- **AIM OF THE TASK**:
Transcribe the records below from the first line to the line that includes "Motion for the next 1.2", inclusive, and omit the pictures.

BEGIN DATA FOR THE TASK

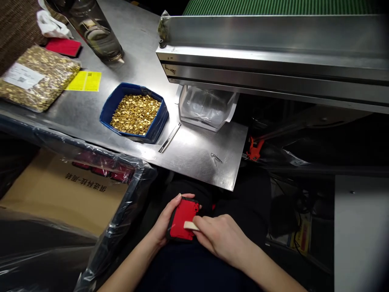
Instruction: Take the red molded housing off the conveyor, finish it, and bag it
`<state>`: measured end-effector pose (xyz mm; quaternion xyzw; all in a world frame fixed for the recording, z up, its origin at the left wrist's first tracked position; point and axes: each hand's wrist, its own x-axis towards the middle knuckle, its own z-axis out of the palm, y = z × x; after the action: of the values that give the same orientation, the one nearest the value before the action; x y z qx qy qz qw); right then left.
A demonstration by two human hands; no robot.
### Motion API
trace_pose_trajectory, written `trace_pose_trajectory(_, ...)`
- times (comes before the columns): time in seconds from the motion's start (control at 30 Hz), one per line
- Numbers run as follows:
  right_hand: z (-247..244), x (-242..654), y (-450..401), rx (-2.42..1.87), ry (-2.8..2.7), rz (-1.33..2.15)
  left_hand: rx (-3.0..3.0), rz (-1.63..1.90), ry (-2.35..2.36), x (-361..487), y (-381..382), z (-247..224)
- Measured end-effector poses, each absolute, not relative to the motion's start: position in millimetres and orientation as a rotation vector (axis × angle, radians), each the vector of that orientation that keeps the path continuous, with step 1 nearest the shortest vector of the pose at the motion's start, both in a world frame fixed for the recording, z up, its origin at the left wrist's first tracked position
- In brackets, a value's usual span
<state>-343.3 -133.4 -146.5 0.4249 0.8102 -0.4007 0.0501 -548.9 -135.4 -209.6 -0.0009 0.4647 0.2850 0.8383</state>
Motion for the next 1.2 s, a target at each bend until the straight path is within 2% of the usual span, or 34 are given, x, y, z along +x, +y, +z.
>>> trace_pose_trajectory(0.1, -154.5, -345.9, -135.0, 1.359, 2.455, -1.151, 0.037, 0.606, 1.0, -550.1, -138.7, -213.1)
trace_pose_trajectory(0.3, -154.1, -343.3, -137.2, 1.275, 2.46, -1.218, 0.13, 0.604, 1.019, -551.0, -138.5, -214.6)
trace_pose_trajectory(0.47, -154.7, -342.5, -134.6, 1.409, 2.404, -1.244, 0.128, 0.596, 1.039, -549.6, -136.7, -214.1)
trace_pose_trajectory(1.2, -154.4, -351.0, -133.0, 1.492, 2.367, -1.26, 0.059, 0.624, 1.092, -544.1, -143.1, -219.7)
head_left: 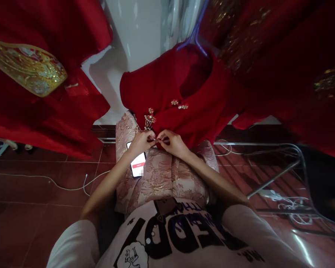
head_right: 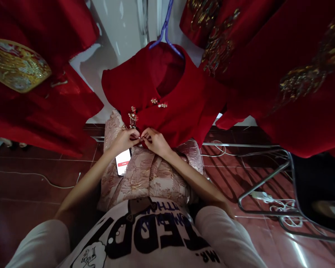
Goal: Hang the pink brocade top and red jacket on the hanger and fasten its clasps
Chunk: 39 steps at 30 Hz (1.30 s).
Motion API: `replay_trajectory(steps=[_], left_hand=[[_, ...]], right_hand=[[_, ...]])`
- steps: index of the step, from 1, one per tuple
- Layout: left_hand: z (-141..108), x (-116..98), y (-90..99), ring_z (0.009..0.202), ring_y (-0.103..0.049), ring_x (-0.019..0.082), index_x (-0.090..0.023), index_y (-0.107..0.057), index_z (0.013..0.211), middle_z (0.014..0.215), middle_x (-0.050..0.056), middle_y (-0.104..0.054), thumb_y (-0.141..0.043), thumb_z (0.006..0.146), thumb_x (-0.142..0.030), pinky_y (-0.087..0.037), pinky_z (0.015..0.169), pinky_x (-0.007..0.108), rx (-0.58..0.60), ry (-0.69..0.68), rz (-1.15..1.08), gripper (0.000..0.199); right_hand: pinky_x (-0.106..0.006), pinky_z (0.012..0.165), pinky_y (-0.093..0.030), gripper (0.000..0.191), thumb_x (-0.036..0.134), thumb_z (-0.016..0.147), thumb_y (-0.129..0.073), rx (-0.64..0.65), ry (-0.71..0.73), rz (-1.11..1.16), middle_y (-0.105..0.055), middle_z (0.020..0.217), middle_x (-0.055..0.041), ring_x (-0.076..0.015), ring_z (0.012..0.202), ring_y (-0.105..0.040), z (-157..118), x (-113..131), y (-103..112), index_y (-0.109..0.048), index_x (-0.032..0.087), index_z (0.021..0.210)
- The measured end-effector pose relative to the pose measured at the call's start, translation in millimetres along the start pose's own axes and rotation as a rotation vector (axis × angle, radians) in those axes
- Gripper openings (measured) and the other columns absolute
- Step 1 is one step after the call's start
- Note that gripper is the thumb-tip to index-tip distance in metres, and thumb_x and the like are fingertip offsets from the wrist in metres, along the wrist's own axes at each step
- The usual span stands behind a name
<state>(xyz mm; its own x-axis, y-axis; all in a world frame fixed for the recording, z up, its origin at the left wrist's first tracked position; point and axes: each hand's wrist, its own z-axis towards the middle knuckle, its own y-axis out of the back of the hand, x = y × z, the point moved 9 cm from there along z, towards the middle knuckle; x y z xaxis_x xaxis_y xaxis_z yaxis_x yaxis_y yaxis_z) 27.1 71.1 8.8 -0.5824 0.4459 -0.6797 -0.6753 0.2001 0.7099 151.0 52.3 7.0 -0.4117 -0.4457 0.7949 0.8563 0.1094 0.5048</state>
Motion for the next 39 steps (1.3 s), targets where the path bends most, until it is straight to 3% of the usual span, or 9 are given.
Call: replay_trajectory(steps=[5,11,17,23,28,33,36,39], left_hand=[[0,4,6.9,0.067,-0.070,0.014,-0.017,-0.071,0.080,0.077,0.002,-0.075,-0.074,0.083,-0.036,-0.055,0.067,0.023,0.015,0.035,-0.114,0.019],[-4,29,4.9,0.065,-0.071,0.014,-0.018,-0.076,0.081,0.079,0.004,-0.076,-0.076,0.079,-0.053,-0.060,0.064,0.024,-0.027,0.042,-0.365,0.035],[-5,32,0.5,0.062,-0.066,0.009,-0.021,-0.077,0.087,0.082,0.002,-0.075,-0.072,0.086,-0.042,-0.055,0.060,0.019,-0.031,-0.023,-0.291,0.022],[17,32,-4.9,0.064,-0.069,0.013,-0.022,-0.074,0.084,0.082,0.003,-0.075,-0.070,0.085,-0.042,-0.057,0.057,0.024,0.029,0.000,-0.300,0.020],[34,23,-7.9,0.064,-0.068,0.013,-0.023,-0.068,0.083,0.077,0.000,-0.073,-0.066,0.086,-0.028,-0.059,0.066,0.026,0.126,-0.044,-0.246,0.006],[43,8,-4.2,0.079,-0.069,0.015,-0.022,-0.068,0.086,0.086,0.002,-0.069,-0.063,0.087,-0.016,-0.057,0.076,0.027,0.132,-0.189,-0.121,0.008],[45,-1,-5.3,0.089,-0.069,0.016,-0.022,-0.068,0.090,0.093,0.004,-0.070,-0.060,0.090,-0.014,-0.055,0.084,0.028,0.162,-0.267,-0.048,0.011],[47,-5,-8.3,0.086,-0.069,0.015,-0.021,-0.068,0.093,0.093,0.003,-0.070,-0.059,0.092,-0.015,-0.054,0.082,0.027,0.153,-0.268,-0.021,0.011]], right_hand=[[-0.026,0.078,-0.060,0.016,0.009,0.085,-0.056,0.004,0.011,0.081,-0.063,0.097,-0.0047,-0.0136,0.087,-0.066,-1,13,2,-0.064,0.019,0.093],[-0.030,0.085,-0.056,0.013,0.011,0.088,-0.058,-0.078,0.035,0.040,-0.067,0.093,-0.0051,-0.0160,0.090,-0.067,-2,17,7,-0.066,0.019,0.095],[-0.028,0.083,-0.057,0.013,0.011,0.090,-0.056,-0.147,-0.016,0.052,-0.065,0.094,-0.0060,-0.0143,0.088,-0.067,-9,10,5,-0.066,0.019,0.092],[-0.035,0.092,-0.058,0.015,0.021,0.091,-0.060,-0.185,-0.122,0.005,-0.066,0.109,-0.0097,-0.0192,0.103,-0.068,-17,4,21,-0.066,0.024,0.105],[-0.040,0.095,-0.058,0.015,0.023,0.093,-0.058,-0.186,-0.194,-0.030,-0.068,0.112,-0.0093,-0.0212,0.108,-0.068,-31,2,34,-0.065,0.026,0.107],[-0.040,0.102,-0.055,0.017,0.023,0.094,-0.057,-0.102,-0.203,-0.045,-0.062,0.128,-0.0113,-0.0210,0.117,-0.065,-32,-4,25,-0.065,0.024,0.109],[-0.040,0.103,-0.054,0.017,0.023,0.094,-0.058,-0.119,-0.194,-0.006,-0.062,0.125,-0.0120,-0.0208,0.116,-0.065,-25,-12,20,-0.066,0.022,0.109],[-0.039,0.104,-0.053,0.017,0.022,0.092,-0.059,-0.158,-0.169,0.041,-0.063,0.117,-0.0110,-0.0202,0.116,-0.064,-19,-18,20,-0.067,0.021,0.108]])
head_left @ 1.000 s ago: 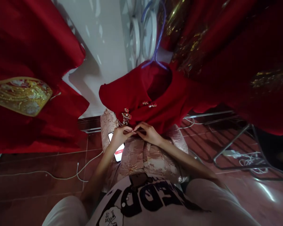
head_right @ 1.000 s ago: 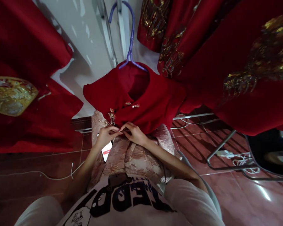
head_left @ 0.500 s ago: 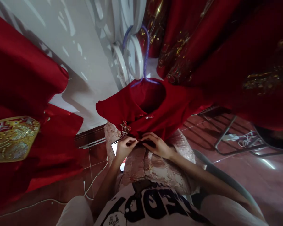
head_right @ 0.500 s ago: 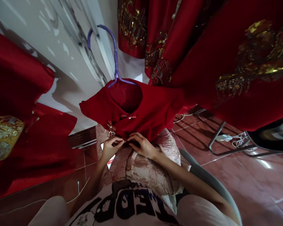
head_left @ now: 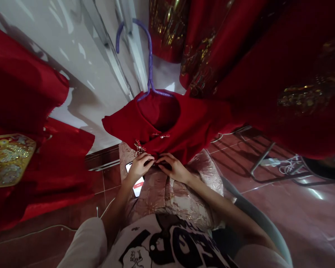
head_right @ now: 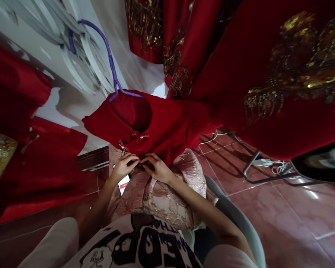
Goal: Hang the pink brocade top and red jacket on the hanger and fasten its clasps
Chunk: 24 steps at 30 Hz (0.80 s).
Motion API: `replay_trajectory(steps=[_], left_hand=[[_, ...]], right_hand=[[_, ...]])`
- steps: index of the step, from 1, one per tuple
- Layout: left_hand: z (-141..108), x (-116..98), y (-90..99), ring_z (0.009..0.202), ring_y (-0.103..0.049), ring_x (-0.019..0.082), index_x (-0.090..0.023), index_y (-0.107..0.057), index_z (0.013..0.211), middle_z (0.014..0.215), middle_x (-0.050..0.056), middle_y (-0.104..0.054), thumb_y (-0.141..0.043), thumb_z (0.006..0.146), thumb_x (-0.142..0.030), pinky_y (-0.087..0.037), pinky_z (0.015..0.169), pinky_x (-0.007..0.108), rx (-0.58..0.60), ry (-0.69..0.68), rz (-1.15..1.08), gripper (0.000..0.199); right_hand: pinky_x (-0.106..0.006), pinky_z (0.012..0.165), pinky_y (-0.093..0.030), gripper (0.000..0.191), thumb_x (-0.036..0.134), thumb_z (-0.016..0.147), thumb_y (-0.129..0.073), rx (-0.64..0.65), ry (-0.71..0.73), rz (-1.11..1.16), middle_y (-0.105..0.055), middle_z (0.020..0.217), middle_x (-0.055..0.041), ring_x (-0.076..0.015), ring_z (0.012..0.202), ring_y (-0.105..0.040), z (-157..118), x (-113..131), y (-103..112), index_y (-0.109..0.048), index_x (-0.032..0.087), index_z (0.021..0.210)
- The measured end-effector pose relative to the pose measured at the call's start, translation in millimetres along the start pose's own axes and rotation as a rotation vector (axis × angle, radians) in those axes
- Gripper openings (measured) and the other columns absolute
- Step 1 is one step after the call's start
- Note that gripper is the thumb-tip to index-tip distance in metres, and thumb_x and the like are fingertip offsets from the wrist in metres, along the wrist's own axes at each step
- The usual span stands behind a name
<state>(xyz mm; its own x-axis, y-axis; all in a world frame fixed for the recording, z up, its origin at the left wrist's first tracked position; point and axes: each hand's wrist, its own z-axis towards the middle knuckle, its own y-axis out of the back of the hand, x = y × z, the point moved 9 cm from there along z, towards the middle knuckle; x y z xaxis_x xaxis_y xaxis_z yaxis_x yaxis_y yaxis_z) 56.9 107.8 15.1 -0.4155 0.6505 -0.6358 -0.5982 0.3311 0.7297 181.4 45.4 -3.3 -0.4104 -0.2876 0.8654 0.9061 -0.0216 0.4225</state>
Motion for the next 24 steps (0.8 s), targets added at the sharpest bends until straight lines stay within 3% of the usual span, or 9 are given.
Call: replay_trajectory(steps=[4,10,14,19,24], left_hand=[[3,-3,-7.7,0.089,-0.069,0.016,-0.022,-0.070,0.096,0.096,0.004,-0.070,-0.059,0.093,-0.016,-0.054,0.083,0.028,-0.053,0.069,0.086,0.013],[1,-12,-5.8,0.093,-0.067,0.018,-0.023,-0.071,0.096,0.098,0.005,-0.068,-0.060,0.091,-0.015,-0.053,0.087,0.030,-0.149,0.191,0.216,0.015],[-2,-19,-2.0,0.093,-0.067,0.018,-0.022,-0.071,0.094,0.096,0.004,-0.069,-0.061,0.090,-0.017,-0.054,0.087,0.030,-0.157,0.269,0.170,0.012],[-7,-25,0.6,0.077,-0.068,0.015,-0.020,-0.072,0.089,0.085,0.003,-0.070,-0.062,0.091,-0.024,-0.054,0.076,0.026,-0.228,0.377,0.038,0.010],[-17,-22,-4.0,0.075,-0.068,0.015,-0.019,-0.070,0.088,0.083,0.003,-0.072,-0.065,0.088,-0.027,-0.054,0.074,0.025,-0.240,0.475,-0.019,0.010]], right_hand=[[-0.035,0.096,-0.057,0.016,0.017,0.090,-0.059,-0.010,-0.048,0.052,-0.064,0.110,-0.0085,-0.0184,0.108,-0.066,11,-12,3,-0.067,0.022,0.102],[-0.031,0.085,-0.058,0.017,0.008,0.082,-0.057,0.115,-0.145,0.060,-0.068,0.093,-0.0019,-0.0149,0.083,-0.070,33,-22,-1,-0.061,0.021,0.090],[-0.028,0.079,-0.058,0.020,0.006,0.077,-0.058,0.174,-0.167,0.065,-0.068,0.085,0.0020,-0.0145,0.079,-0.070,40,-22,-2,-0.056,0.023,0.086],[-0.027,0.075,-0.057,0.020,0.007,0.074,-0.059,0.278,-0.147,0.097,-0.065,0.081,0.0035,-0.0138,0.075,-0.068,39,-22,-6,-0.052,0.024,0.084],[-0.029,0.076,-0.056,0.018,0.012,0.074,-0.060,0.173,-0.135,0.121,-0.061,0.084,0.0007,-0.0148,0.076,-0.064,32,-22,-8,-0.049,0.023,0.083]])
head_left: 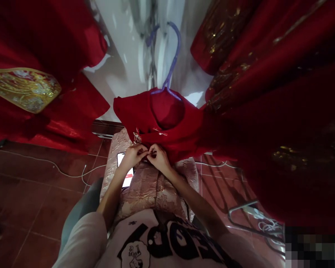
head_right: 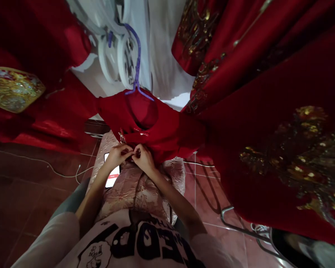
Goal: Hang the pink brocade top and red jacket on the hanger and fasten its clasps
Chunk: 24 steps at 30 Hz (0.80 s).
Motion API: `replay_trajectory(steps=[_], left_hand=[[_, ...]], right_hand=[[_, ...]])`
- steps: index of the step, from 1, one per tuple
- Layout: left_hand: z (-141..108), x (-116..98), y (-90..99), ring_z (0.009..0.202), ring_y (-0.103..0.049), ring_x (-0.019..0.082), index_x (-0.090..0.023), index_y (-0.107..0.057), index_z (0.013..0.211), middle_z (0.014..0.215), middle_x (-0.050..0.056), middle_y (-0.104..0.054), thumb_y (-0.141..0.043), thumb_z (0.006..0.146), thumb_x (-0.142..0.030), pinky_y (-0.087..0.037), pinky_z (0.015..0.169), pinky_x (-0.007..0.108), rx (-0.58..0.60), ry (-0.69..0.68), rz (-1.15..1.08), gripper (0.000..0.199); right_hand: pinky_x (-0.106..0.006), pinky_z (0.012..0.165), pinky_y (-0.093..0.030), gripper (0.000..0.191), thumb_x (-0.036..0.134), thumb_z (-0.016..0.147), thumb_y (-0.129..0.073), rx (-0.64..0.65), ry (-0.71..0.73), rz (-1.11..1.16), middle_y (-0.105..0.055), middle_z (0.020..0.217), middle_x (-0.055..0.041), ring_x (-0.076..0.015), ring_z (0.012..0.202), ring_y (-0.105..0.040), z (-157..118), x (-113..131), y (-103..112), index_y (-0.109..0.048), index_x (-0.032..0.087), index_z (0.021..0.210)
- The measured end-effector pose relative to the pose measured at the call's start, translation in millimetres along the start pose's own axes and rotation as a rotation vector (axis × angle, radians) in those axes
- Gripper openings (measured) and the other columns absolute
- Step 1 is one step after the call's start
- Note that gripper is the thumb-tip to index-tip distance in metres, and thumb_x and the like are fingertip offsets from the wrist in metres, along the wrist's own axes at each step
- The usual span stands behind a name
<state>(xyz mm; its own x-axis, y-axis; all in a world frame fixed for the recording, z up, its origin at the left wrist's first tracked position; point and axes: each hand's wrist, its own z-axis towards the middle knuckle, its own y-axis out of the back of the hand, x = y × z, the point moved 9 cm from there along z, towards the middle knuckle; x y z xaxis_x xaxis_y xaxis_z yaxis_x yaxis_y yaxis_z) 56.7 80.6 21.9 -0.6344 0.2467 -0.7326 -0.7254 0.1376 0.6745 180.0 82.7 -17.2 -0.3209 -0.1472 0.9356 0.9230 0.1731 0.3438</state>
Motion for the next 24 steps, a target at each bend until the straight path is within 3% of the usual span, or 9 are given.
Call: replay_trajectory(steps=[4,10,20,24], left_hand=[[-13,8,0.4,0.081,-0.070,0.015,-0.019,-0.069,0.097,0.090,0.003,-0.072,-0.061,0.087,-0.020,-0.057,0.079,0.027,-0.025,0.024,-0.030,0.013],[-24,20,2.9,0.094,-0.069,0.018,-0.020,-0.069,0.104,0.105,0.007,-0.070,-0.059,0.090,-0.018,-0.057,0.088,0.033,-0.082,-0.069,-0.057,0.018],[6,31,-3.4,0.084,-0.071,0.018,-0.021,-0.070,0.096,0.090,0.005,-0.071,-0.058,0.092,-0.019,-0.057,0.079,0.032,0.146,-0.176,-0.111,0.013],[10,34,-1.6,0.081,-0.070,0.017,-0.020,-0.068,0.094,0.090,0.004,-0.073,-0.060,0.090,-0.018,-0.056,0.078,0.030,0.149,-0.151,-0.129,0.009]], right_hand=[[-0.031,0.080,-0.058,0.015,0.016,0.076,-0.057,-0.053,0.003,0.028,-0.060,0.089,-0.0019,-0.0159,0.081,-0.063,-1,0,-10,-0.048,0.023,0.086],[-0.033,0.084,-0.059,0.014,0.015,0.075,-0.052,-0.171,-0.009,0.041,-0.060,0.091,-0.0032,-0.0170,0.086,-0.062,1,-3,-15,-0.050,0.024,0.086],[-0.033,0.078,-0.060,0.014,0.020,0.072,-0.053,-0.353,-0.084,0.034,-0.064,0.085,-0.0030,-0.0178,0.082,-0.065,-4,0,-11,-0.054,0.023,0.085],[-0.030,0.080,-0.060,0.016,0.023,0.074,-0.055,-0.379,-0.105,0.065,-0.065,0.091,-0.0035,-0.0158,0.085,-0.067,-10,2,-13,-0.056,0.022,0.090]])
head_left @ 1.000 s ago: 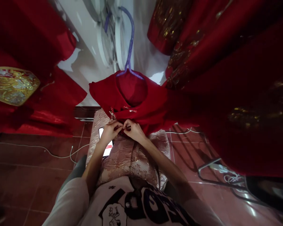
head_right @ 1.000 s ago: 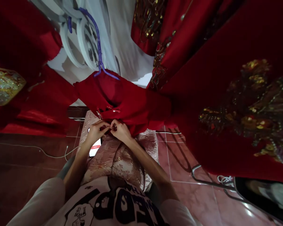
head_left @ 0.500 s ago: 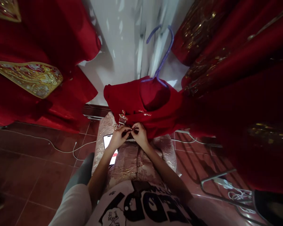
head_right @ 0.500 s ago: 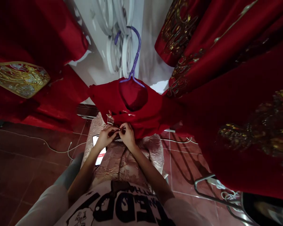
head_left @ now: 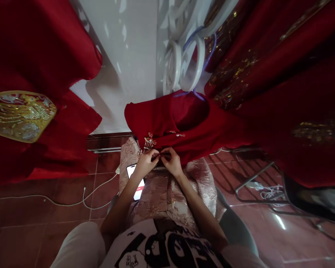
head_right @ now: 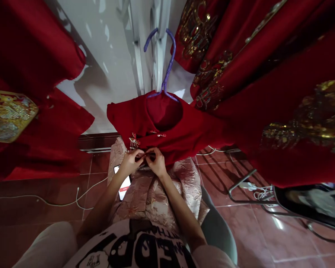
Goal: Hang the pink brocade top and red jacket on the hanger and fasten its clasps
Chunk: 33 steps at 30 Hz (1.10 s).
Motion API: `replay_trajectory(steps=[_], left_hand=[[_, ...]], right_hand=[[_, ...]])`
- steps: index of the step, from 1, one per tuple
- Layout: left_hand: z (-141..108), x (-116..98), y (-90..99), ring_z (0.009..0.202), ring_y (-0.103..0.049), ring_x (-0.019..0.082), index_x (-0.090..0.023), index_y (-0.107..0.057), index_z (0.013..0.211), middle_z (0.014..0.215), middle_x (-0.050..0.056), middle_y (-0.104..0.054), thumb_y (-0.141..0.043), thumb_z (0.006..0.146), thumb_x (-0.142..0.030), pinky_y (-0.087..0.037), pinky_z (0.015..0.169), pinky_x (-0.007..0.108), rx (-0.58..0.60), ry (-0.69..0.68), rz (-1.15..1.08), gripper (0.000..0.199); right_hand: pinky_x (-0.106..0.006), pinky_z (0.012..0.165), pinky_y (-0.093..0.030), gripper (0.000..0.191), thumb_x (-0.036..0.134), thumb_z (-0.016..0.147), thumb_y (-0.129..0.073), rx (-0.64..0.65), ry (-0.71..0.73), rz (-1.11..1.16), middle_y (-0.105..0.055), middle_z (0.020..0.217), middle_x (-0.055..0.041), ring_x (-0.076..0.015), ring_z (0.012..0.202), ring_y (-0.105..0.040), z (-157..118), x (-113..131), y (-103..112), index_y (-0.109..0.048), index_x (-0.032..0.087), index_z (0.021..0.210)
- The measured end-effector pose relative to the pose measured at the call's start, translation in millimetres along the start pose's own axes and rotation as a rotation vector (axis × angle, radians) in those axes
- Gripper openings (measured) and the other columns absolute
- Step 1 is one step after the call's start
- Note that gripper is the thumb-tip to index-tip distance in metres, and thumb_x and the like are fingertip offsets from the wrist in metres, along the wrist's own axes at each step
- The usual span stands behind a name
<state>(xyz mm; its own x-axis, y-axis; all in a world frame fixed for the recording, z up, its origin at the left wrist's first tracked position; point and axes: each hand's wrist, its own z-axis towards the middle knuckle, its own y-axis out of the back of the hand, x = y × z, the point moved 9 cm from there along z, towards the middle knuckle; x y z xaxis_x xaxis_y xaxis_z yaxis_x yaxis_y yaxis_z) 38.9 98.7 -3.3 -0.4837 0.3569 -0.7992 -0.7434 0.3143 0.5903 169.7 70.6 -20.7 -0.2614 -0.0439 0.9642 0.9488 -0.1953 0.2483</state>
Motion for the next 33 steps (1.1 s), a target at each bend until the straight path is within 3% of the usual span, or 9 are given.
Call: replay_trajectory(steps=[7,13,19,23,26,29,33], left_hand=[[-7,5,2.7,0.080,-0.070,0.017,-0.019,-0.065,0.090,0.089,0.004,-0.073,-0.061,0.087,-0.016,-0.056,0.077,0.029,-0.107,0.064,0.041,0.005],[-22,-1,-4.2,0.076,-0.071,0.016,-0.019,-0.064,0.088,0.087,0.004,-0.074,-0.063,0.089,-0.026,-0.058,0.072,0.027,-0.178,0.131,-0.096,0.007],[-39,-8,-5.2,0.075,-0.069,0.015,-0.018,-0.063,0.089,0.084,0.003,-0.072,-0.060,0.089,-0.020,-0.055,0.074,0.027,-0.266,0.157,-0.027,0.004],[-51,-8,-8.2,0.075,-0.069,0.014,-0.018,-0.063,0.094,0.083,0.002,-0.070,-0.063,0.083,-0.016,-0.054,0.073,0.025,-0.331,0.206,-0.184,0.011],[-55,-12,-12.7,0.073,-0.067,0.013,-0.019,-0.063,0.098,0.079,-0.001,-0.068,-0.063,0.078,-0.010,-0.053,0.072,0.024,-0.314,0.229,-0.223,0.021],[-55,-18,-13.3,0.074,-0.066,0.013,-0.018,-0.065,0.093,0.080,-0.001,-0.069,-0.061,0.078,-0.009,-0.051,0.071,0.024,-0.273,0.220,-0.170,0.018],[-54,-20,-19.1,0.079,-0.066,0.014,-0.017,-0.065,0.086,0.083,0.002,-0.070,-0.060,0.079,-0.011,-0.052,0.076,0.026,-0.210,0.225,-0.207,0.011]], right_hand=[[-0.031,0.083,-0.060,0.018,0.023,0.075,-0.059,0.012,0.010,0.102,-0.065,0.094,-0.0037,-0.0156,0.089,-0.068,-15,-3,4,-0.058,0.021,0.093],[-0.032,0.084,-0.060,0.017,0.025,0.078,-0.061,0.037,0.039,0.173,-0.066,0.094,-0.0033,-0.0151,0.087,-0.068,-24,-7,7,-0.059,0.022,0.095],[-0.032,0.088,-0.058,0.017,0.023,0.079,-0.062,0.051,0.103,0.245,-0.063,0.096,-0.0030,-0.0144,0.090,-0.067,-33,-7,4,-0.059,0.021,0.096],[-0.033,0.090,-0.057,0.023,0.022,0.079,-0.062,0.041,0.190,0.269,-0.061,0.099,-0.0030,-0.0146,0.095,-0.065,-42,-1,2,-0.056,0.022,0.100],[-0.033,0.089,-0.056,0.036,0.020,0.076,-0.065,0.031,0.273,0.189,-0.058,0.105,-0.0045,-0.0157,0.098,-0.061,-48,4,2,-0.053,0.022,0.110],[-0.034,0.087,-0.053,0.047,0.019,0.074,-0.067,0.037,0.326,0.082,-0.055,0.108,-0.0064,-0.0175,0.098,-0.058,-50,7,0,-0.050,0.022,0.118],[-0.033,0.083,-0.050,0.042,0.020,0.076,-0.064,0.007,0.331,0.042,-0.052,0.101,-0.0046,-0.0166,0.091,-0.054,-49,4,3,-0.049,0.020,0.115]])
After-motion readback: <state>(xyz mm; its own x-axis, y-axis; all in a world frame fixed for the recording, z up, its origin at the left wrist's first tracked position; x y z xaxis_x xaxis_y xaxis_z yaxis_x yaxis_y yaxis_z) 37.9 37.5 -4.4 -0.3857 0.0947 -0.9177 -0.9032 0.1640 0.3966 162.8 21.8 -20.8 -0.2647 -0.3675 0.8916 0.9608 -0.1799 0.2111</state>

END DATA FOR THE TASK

- **RESULT OF THE EXERCISE**:
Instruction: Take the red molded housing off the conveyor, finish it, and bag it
`<state>`: measured end-effector pose (xyz mm; quaternion xyzw; all in a world frame fixed for the recording, z up, its origin at the left wrist's first tracked position; point and axes: each hand's wrist, its own x-axis towards the middle knuckle, its own z-axis out of the palm, y = z × x; after the action: of the values that give the same orientation, the one nearest the value before the action; x y z qx qy qz qw); right then left.
A demonstration by two human hands; no robot.
### Motion API
trace_pose_trajectory, written `trace_pose_trajectory(_, ...)`
- times (comes before the columns): time in seconds from the motion's start (control at 30 Hz), one per line
- Numbers run as follows:
  right_hand: z (-247..244), x (-242..654), y (-450..401), rx (-2.42..1.87), ry (-2.8..2.7), rz (-1.33..2.15)
  left_hand: rx (-3.0..3.0), rz (-1.63..1.90), ry (-2.35..2.36), x (-361..487), y (-381..382), z (-247..224)
- Measured end-effector poses, each absolute, not relative to the motion's start: position in millimetres and orientation as a rotation vector (axis × angle, radians), each the vector of that orientation that keeps the path continuous, with step 1 nearest the shortest vector of the pose at the motion's start, both in a world frame fixed for the recording, z up, its origin at the left wrist's first tracked position
- In brackets, a value's usual span
<state>-343.3 -133.4 -146.5 0.4249 0.8102 -0.4007 0.0501 -548.9 -135.4 -209.6 -0.0009 0.4647 0.2850 0.8383</state>
Motion for the next 1.2 s, a target at each bend until the straight path is within 2% of the usual span, or 34 are given, x, y, z along +x, +y, +z.

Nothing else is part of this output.